Henry Hudson Regional High School is a comprehensive regional public high school and  school district for students in 7th through 12th grade from both Atlantic Highlands and Highlands in Monmouth County, New Jersey, United States. The school has been accredited by the Middle States Association of Colleges and Schools Commission on Elementary and Secondary Schools.

As of the 2021–22 school year, the school had an enrollment of 301 students and 38.8 classroom teachers (on an FTE basis), for a student–teacher ratio of 7.8:1. There were 42 students (14.0% of enrollment) eligible for free lunch and 14 (4.7% of students) eligible for reduced-cost lunch.
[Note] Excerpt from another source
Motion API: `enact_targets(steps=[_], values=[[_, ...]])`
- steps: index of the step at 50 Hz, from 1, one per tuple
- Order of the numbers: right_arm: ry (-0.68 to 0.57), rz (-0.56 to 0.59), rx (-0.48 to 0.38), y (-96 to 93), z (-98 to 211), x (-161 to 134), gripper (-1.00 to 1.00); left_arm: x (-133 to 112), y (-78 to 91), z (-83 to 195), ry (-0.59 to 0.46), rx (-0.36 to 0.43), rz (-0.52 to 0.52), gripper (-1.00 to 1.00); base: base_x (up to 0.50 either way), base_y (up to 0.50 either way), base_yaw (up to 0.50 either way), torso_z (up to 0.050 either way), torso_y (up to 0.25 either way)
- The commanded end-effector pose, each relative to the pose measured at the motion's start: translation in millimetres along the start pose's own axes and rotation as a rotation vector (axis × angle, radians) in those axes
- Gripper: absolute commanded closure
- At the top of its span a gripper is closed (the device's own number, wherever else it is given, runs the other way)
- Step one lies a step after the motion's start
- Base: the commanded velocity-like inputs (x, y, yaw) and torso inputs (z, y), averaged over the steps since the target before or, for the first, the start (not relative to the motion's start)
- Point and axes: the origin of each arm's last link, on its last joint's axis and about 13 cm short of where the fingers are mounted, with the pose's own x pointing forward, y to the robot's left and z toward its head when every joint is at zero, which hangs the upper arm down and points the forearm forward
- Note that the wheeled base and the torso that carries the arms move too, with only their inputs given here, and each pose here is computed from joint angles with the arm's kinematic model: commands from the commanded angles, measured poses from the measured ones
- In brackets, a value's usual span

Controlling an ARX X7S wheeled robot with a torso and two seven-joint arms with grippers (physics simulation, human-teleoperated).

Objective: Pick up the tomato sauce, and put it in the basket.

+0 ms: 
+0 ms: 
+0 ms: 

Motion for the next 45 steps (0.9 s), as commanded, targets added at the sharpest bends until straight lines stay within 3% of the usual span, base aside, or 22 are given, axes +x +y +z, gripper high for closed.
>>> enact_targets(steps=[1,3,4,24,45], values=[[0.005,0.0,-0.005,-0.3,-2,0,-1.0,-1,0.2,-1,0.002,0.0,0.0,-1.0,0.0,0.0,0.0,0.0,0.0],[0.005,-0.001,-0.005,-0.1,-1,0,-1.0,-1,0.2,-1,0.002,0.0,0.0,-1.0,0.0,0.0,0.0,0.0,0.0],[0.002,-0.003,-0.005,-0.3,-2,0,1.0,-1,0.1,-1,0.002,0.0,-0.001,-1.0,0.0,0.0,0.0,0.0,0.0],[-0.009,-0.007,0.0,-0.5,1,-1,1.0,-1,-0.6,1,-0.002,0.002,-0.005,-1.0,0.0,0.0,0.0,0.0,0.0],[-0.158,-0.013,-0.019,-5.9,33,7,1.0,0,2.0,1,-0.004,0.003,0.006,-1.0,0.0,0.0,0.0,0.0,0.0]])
The New Jersey Department of Education classifies the district in District Factor Group "DE", the fifth-highest of eight groupings. District Factor Groups organize districts statewide to allow comparison by socioeconomic characteristics. From lowest socioeconomic status to highest, the categories are A, B, CD, DE, FG, GH, I and J.

History
Constructed at a cost of $1.3 million (equivalent to $ million in ), the school opened on September 10, 1962, with a dedication ceremony conducted on November 5 of that year. The school opened with 630 students in grades 7-12, replacing the former Atlantic Highlands High School.

The district's first superintendent was Henry Schiable, who served in the position until 1969.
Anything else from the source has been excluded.